The Vitória-Minas Railway (Portuguese: Estrada de Ferro Vitória a Minas — EFVM) is a Brazilian railway that connects the Metropolitan Region of Vitória, in Espírito Santo, to Belo Horizonte, capital of the state of Minas Geraisa stretch of the EF-262. It began to be leased at the end of the 19th century and its initial purpose was to transport passengers by rail and to transport coffee from the Vale do Rio Doce and Espírito Santo. Its focus changed in 1908 when it began to transport the iron ore extracted in the municipality of Itabira to the port complexes in Espírito Santo.

The construction of the railroad facilitated the development of new settlements, including Coronel Fabriciano and the Vale do Aço. These areas experienced industrial growth, which was supported by the railway's presence and transportation capabilities. In 1991, the railroad reached the capital of Minas Gerais, following the construction of a new branch line. Over the years, it has become the only railroad in Brazil to provide passenger trains with daily long-distance departures.

== History ==
The building of the Vitória-Minas Railroad began at the end of the 19th century and had a profound impact on the indigenous populations of the region, particularly the Crenaque people, affecting their cultural and social dynamics. It was created by a decree-law approved in February 1902 and the first stretch of railroad, linking the cities of Vitória and Natividade, was inaugurated on May 13, 1904, covering a total of 30 kilometers and with three stops.

The initial project, led by Pedro Augusto Nolasco Pereira da Cunha and João Teixeira Soares, proposed transporting coffee production from Espírito Santo and the Vale do Rio Doce. It envisioned reaching Peçanha, with plans for the railroad to extend to Diamantina and then Araxá, connecting to the Central Railway of Brazil (EFCB). In 1911, after the railroad reached the current region of Naque, from where it would follow the course of the Santo Antônio River towards the center-north of Minas Gerais, the focus shifted to Itabira influenced by the growing mining activities related to iron ore extraction in the municipality. This transition followed the acquisition of the project by English businessmen, who were also involved in mining operations in Itabira. Factors such as the First World War and the Spanish flu pandemic of 1918 impacted the timeline, halting work in Belo Oriente in 1914. In 1919, the project was acquired by American businessman Percival Farquhar.

In the early 1920s, construction resumed and contributed to the development of the embryonic city of Coronel Fabriciano (initially a district of Melo Viana, belonging to Antônio Dias) and later to the Vale do Aço. The region's industrial growth was significantly facilitated by the railroad, which served as a means of transporting the production of local industries, such as Aperam South America (Timóteo) and Usiminas (Ipatinga). The railroad route was extended to Nova Era and Itabira between the 1930s and 1940s.

The Second World War contributed to delays in construction, and in 1942, Companhia Vale do Rio Doce (now Vale S.A.) was established under the guidelines of the Washington Accords.

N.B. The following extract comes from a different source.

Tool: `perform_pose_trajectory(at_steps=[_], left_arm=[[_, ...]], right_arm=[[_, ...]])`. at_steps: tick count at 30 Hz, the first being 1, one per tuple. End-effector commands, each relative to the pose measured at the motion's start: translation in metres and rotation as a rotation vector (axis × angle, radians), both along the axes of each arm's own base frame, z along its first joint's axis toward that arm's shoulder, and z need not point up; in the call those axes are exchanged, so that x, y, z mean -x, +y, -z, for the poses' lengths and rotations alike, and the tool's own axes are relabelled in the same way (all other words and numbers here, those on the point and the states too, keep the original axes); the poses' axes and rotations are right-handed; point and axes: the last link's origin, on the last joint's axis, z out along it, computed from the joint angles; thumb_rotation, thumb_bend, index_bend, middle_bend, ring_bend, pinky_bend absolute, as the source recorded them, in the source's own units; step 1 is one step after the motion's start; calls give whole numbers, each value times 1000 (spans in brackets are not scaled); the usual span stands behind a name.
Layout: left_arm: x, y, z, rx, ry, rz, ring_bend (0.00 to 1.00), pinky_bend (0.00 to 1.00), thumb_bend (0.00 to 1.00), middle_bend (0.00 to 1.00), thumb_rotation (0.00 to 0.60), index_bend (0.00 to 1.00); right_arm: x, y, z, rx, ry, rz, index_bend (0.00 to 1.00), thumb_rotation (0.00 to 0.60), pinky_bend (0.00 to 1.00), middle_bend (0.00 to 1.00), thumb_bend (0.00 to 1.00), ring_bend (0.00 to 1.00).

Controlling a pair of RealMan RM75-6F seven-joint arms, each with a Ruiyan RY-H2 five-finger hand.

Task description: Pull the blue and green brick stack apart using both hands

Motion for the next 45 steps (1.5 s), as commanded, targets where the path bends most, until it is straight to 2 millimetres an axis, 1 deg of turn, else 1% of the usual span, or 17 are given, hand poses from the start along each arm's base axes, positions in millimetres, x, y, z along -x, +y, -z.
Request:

Under the decree, England agreed to cede control of the iron mines to Brazil, the United States committed to purchasing the ore and supporting the steel industry, and Brazil took on responsibility for maintaining the EFVM, tasked with transporting the ore for export. In the following years, several changes were made to the route, including remodeling of the stretch between Vitória and Colatina, in Espírito Santo, and the introduction of the first diesel locomotives in the 1950s. The new machines replaced the entire fleet of steam locomotives until the 60s. Between 1971 and 1977 the line was doubled in length and the railroad, which ended at the Nova Era branch line belonging to the EFCB, reached the capital of Minas Gerais in 1991, after the construction of a bypass.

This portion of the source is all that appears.